Most of Butte is familiar with Mariah McCarthy and the McCarthy family who created the service organization and scholarship awards program associated with Mariah’s challenge.

Mariah’s life ended way to quickly at age 14 on October 28, 2007, especially, for her dad Leo, her mom Janice, and her sister Jenna who were left behind.

Mariah was known as a happy, joyful young lady, and her family wishes for her memory to stay alive in the hearts of others through knowing her story, hoping that her story can create permanent change in individuals that need that change in their lives.

The McCarthy Family does not want another needless life to be lost to drunk driving and this motivates their cause of maintaining the Mariah’s Challenge Organization. As early as Mariah’s funeral, Leo challenged Butte residents and young people to put a stop to drunk driving and underage drinking.  

“In 2017, Leo issued a challenge to young people to be the first generation of Butte Youth not to drink underage. If they committed themselves to this challenge through high school, they would be rewarded with a $1,000.00 scholarship distributed within two semesters at an academic college, trade school college, nursing college, or military service organization, and a special ceremony is performed when the students receive the awards. Students can sign the contract and accept the challenge at any time beginning with grade school through High School.”

This challenge was the beginning of a movement that brough Mariah’s spirit to life. McCarthy says that Mariah’s spirit often visits him through songs, nature, experiences, and through the service of other people. 

To date, Mariah’s Challenge has given $400,000.00 in the form of 400 scholarships to 400 students in Montana. In this rewarding process, parents must be involved. Leo believes when we sit around the table as a family, change can take place. Communication with our children is the key.

An accepted challenge must be signed by the student and parent. The challenge is for the duration of four years of High School, a 500-word essay must be turned in, and parents and children must be interviewed. Not all students succeed after participating in this challenge, and McCarthy says that he respects the students who try and who are honest about their failings.
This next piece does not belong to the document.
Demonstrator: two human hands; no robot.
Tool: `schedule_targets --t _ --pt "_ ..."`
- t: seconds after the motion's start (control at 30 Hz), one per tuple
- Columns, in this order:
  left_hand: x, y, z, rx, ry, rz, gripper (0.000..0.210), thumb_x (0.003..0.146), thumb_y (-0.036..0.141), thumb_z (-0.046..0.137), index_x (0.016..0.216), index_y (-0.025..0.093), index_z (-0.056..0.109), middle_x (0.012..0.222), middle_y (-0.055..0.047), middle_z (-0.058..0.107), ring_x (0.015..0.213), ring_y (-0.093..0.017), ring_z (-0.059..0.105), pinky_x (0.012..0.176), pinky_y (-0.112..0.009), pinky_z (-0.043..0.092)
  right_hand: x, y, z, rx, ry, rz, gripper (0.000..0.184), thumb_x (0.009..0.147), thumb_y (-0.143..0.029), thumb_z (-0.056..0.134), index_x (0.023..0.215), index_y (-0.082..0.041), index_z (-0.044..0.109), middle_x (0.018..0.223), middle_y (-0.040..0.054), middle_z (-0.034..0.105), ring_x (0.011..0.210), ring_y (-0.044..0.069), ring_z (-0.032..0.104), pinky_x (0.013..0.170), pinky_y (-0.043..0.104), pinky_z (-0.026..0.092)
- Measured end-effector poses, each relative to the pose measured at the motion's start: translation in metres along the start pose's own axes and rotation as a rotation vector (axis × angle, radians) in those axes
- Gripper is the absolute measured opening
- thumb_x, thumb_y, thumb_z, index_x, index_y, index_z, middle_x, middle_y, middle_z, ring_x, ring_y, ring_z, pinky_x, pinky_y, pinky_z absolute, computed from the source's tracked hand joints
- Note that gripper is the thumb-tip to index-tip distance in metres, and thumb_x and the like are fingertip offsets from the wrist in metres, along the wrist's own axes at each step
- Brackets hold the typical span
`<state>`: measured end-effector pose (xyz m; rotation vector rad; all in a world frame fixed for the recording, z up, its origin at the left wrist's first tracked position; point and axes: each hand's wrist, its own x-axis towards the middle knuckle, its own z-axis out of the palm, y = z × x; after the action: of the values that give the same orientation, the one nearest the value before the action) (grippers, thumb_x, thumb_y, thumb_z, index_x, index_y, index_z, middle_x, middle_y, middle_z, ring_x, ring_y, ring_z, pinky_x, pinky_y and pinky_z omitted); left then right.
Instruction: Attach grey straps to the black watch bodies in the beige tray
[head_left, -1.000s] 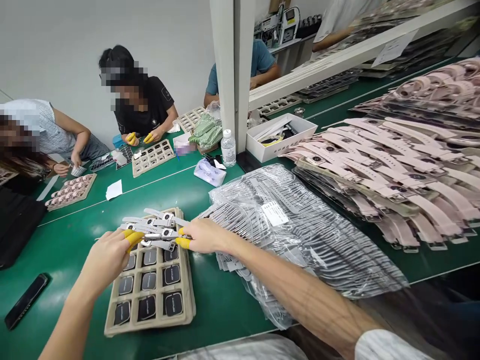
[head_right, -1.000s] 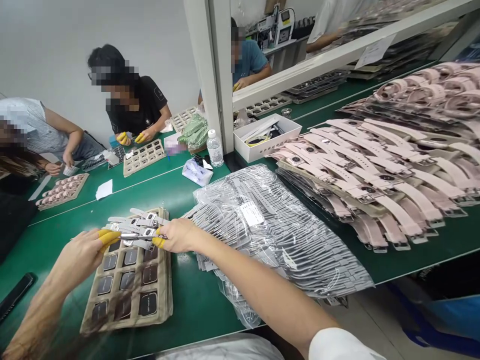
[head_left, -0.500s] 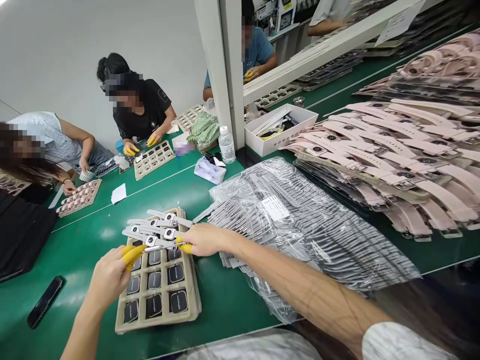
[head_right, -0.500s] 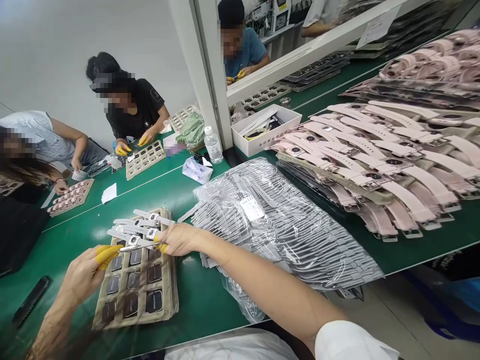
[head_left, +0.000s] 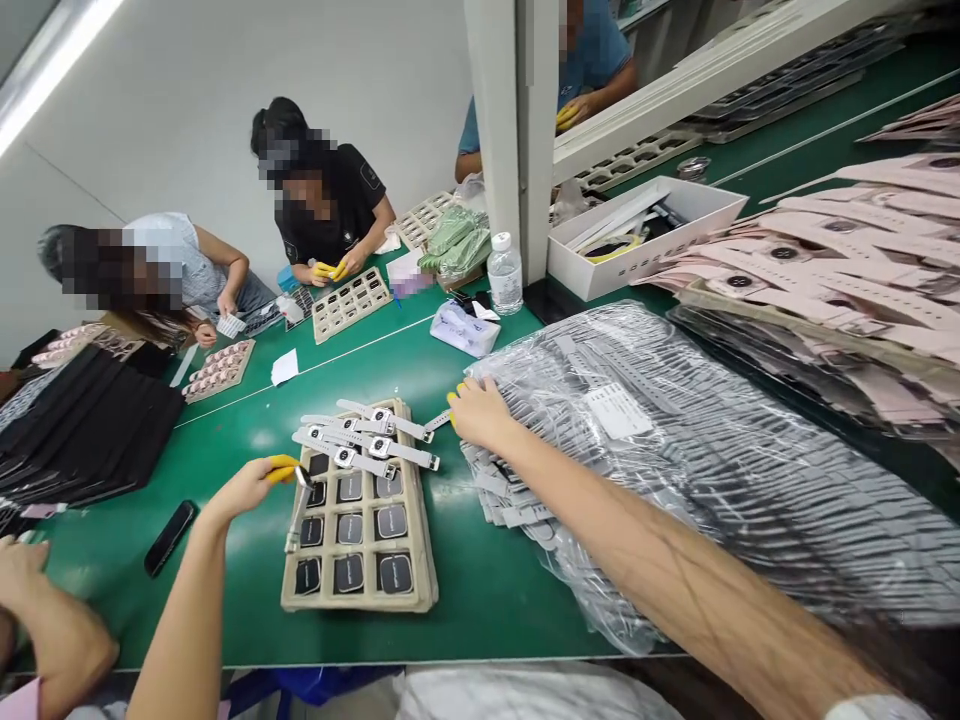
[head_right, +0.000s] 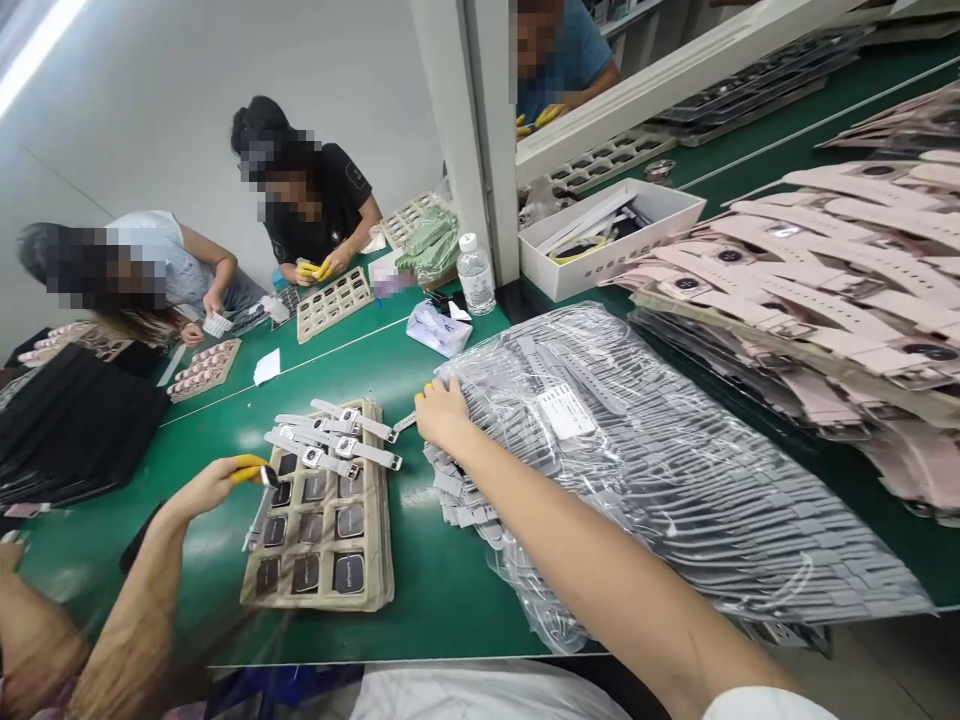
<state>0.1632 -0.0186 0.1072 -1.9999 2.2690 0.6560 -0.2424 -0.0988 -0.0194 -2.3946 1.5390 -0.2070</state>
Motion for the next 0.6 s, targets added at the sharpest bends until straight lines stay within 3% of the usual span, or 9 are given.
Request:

He encourages them to keep trying.

McCarthy believes that awareness in any movement is important and when combined with the power of positivity while acting with integrity, honesty, and character, huge changes in the community and the participating individual begins to be apparent.

McCarthy chooses to focus on Mariah’s life, not her death, and giving back to the community helps that choice become a reality. He believes we must lose ourselves in service, so he and his family decided to build a legacy of love, instead of a having a memorial of misery.

McCarthy says, “There is no book of instructions on how to build a legacy of love, but there was a small opportunity for us to take Mariah’s life and use it to do good, and our family, with the help and encouragement of friends, family, and the community made a conscious choice to take that opportunity.

You must fall on Faith and talk about the experience. This helps in the healing process. You’re not dealing with the experience if you have excuses and shouldn’t allow yourself to deal with it alone. I never asked God why He took Mariah and left two other girls alive. I am not so special that tragedy can’t happen to me. It can happen to anyone.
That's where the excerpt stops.